Shane Todd. Photo: AFP
The move came after their star witness, a US pathologist who never examined the body, came under intense questioning for saying Shane Todd may have been killed by assassins after quitting a high-tech project for two Asian firms.

Singapore authorities believe he committed suicide.

“The prosecution brings forth witnesses at the last minute and we have no chance to question it. Basically we actually have lost faith in the process,” the late researcher’s father Rick Todd told reporters outside a courthouse.

“We were told from the beginning that this will be honest and open. We were just chastised this morning for bringing forth evidence,” he said, referring to an email the family’s lawyers had introduced.

The family stood up and left the court after learning that a Frenchman who knew Todd, Luis Alejandro Andro Montes, was going to testify that the American was still alive the day before his body was found on June 24, last year.

Earlier on Tuesday Edward Adelstein, 75, a deputy medical examiner in Missouri engaged by the family, had testified that Todd was murdered in his Singapore apartment and his death made to look like a suicide as part of a conspiracy.

Adelstein, testifying by live video link from the United States, admitted his conclusions were based only on pictures of the body and second-hand information.

Todd’s parents say their son was killed because of his work for a Singapore electronics research institute with alleged links to a Chinese firm accused of involvement in espionage.

Singapore’s state-linked Institute of Microelectronics (IME) and China’s Huawei Technologies have denied working on a project involving Todd, but confirmed they held preliminary talks on a potential research venture.

Adelstein said Shane Todd was “a very dangerous person” to the two Asian companies, and asserted without offering any evidence that “they had him killed” and well-trained assassins may have been involved.

Two other US medical examiners acting as independent experts support the suicide findings and were set to testify at the inquest, which was scheduled to end on May 28. A verdict is expected by late June and will only address the cause of death.

A US congressional committee last year labelled Huawei and ZTE, another Chinese telecom firm, as potential security threats that should be excluded from US government contracts and barred from acquiring US firms.

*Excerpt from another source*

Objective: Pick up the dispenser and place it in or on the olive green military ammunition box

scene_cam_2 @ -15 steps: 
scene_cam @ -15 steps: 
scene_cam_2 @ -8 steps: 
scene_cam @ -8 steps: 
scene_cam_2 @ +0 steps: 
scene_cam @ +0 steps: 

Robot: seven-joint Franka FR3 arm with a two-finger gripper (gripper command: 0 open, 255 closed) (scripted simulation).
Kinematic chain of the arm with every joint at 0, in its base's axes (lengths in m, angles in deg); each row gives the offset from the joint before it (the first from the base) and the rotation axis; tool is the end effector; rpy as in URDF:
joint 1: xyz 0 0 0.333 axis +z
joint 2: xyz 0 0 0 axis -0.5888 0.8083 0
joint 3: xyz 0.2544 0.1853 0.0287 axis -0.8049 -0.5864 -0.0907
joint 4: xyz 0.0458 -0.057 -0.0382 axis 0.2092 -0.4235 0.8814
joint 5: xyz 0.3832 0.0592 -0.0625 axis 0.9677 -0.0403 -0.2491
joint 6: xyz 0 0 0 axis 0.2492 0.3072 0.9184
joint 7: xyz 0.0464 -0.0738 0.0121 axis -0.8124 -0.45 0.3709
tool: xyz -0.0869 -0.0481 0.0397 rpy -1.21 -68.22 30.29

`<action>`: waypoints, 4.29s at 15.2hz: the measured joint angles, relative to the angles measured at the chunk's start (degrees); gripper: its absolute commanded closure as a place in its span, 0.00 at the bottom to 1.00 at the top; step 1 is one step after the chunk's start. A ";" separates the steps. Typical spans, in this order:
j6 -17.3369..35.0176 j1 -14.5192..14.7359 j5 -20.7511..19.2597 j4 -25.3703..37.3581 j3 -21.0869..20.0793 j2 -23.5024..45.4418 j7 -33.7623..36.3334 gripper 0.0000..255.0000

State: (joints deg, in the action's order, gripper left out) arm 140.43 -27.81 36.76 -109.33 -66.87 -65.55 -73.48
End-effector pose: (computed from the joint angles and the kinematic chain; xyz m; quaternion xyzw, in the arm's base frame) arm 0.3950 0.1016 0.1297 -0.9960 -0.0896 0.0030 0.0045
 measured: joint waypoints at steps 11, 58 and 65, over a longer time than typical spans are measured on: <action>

Medical examiner Adelstein, under questioning during the live video link, said Todd could have been disabled with a taser – an electronic device designed to stun – and killed with an arm lock before being hanged.

District Judge Chay Yuen Fatt, who is overseeing the inquest, chided Adelstein for speculating and reminded him he was being asked to present forensic evidence.

In an October last year report Adelstein had said that Todd, a well-built 31-year-old, was killed by “garroting” but on Tuesday the doctor said he was speculating at the time.

Todd was part of an IME research team working on gallium nitride, a semiconductor that can be used in radar and satellite communications.

Adelstein said photographs of Todd’s remains at his US funeral showed knuckle injuries and a forehead bruise that could have resulted from a fight.

Singapore police investigators earlier testified that there were no signs of a struggle in the apartment where Todd’s body was found hanging from the top of a locked bathroom door by his girlfriend.

A Singaporean psychiatrist told the inquiry that Todd was prescribed anti-depressants three months before his death in June last year.

Former colleagues of the researcher have rejected the Todd family’s claim that he worked on a secret project that could harm US security.

Todd’s parents said in media interviews that he expressed fears for his life before resigning from the Singapore institute and had been looking forward to returning to the United States.